Can a Web App Ever Be Truly Secure?

Despite a wealth of vulnerability detection tools, there remains a vast array of security breaches

Given the devastating consequences of a vulnerability breach, including loss of trust, brand damage and financial sanctions, it’s perhaps no surprise how much software security is talked about and worried over.

Secure applications and data privacy are regularly a top-level concern of all organizations no matter their market sector, size or geography. Barracuda’s State of Application Security in 2021 report surveyed 750 decision-makers in application security representing organizations with 500 or more employees from the US, Europe and the Asia–Pacific region. It points conclusively to the role of vulnerabilities of web applications in the breaches that organizations experience through their software applications.

This isn’t a surprising outcome considering the dominance of web applications and the global transition to remote, online working. But web applications have been a constant source of vulnerability since the early days of the Internet. The rise of rich Internet applications, paving the way for intuitive any-time, anywhere engagements on any device, has exacerbated the situation.

The reality is that web applications present too easy a vulnerability point because of what development teams do — and don’t do. Too many basic security vulnerabilities exist in organizations because development teams and their security auditors leave themselves wide open. By not covering up the tracks to common folder locations where sensitive information can be obtained, for example, they allow an enterprising hacker to gain easy access.

Disconnects in the security posture between different teams also present gaps that can be exploited. For too many companies, there’s still too little sharing of either the security policies or the checklist of common vulnerabilities on which teams are regularly caught out.

We know that the landscape of attack vectors is constantly changing. Barracuda’s survey highlighted bot attacks, as well as API security and software supply chain attacks. But there’s a list of older methods that continue to be stubbornly prevalent: cross-site scripting, cookie poisoning, session hijacking, credential stuffing and SQL injection, to name but a few.

It’s hard not be to be critical of developers of web applications. There are, after all, numerous studies pointing to their culpability in building in or leaving vulnerabilities. Yet they’re aware of the importance of making web applications secure given that these apps are such a common access point for cybercrime.

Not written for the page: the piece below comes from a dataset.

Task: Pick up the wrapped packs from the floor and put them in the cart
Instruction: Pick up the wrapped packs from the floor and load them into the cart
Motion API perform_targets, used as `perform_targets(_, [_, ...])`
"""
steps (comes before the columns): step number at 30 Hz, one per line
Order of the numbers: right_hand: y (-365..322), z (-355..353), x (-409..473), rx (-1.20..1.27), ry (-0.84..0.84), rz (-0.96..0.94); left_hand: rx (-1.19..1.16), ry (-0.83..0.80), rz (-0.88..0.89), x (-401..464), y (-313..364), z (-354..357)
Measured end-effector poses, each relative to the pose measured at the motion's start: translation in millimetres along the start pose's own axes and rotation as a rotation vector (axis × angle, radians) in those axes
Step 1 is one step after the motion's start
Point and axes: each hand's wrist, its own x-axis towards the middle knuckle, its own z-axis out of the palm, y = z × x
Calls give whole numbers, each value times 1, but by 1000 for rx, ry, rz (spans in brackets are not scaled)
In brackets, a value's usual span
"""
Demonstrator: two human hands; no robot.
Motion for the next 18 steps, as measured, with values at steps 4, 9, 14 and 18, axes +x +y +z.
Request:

For those who care about meeting the expectations of customers, whether they’re inside or outside the organization, one of your top priorities should be to reduce risk from engaging with the web applications provided. There can be no excuse for not addressing this.

There are many suppliers that can provide tools and audit services that can take web application security and privacy to a higher order of operation and robustness. The numerous products built on open-source support can also offer cost-effective access. A strong testing regime, underwritten by automated support to allow for more effective and faster test coverage, is essential.

Two important bodies, the SANS Institute and The Open Web Application Security Project (OWASP), have worldwide recognition in monitoring and providing the leading security checklists for web application design. OWASP has embarked on a Secure Headers Project that delivers HTTP response header descriptions, which, if used, will harden the security of applications.

Behind the need for security education, training, tools and best practices lies a simple fact: continuous checking not only helps to plug the gaps, but also creates an environment for speedy detection and resolution.

Securing web apps involves recognizing that vulnerabilities will always exist because nothing is infallible. Ultimately, giving development and security teams the time and space to regularly check with the best practices and tools in place will reinforce the security of web applications considerably.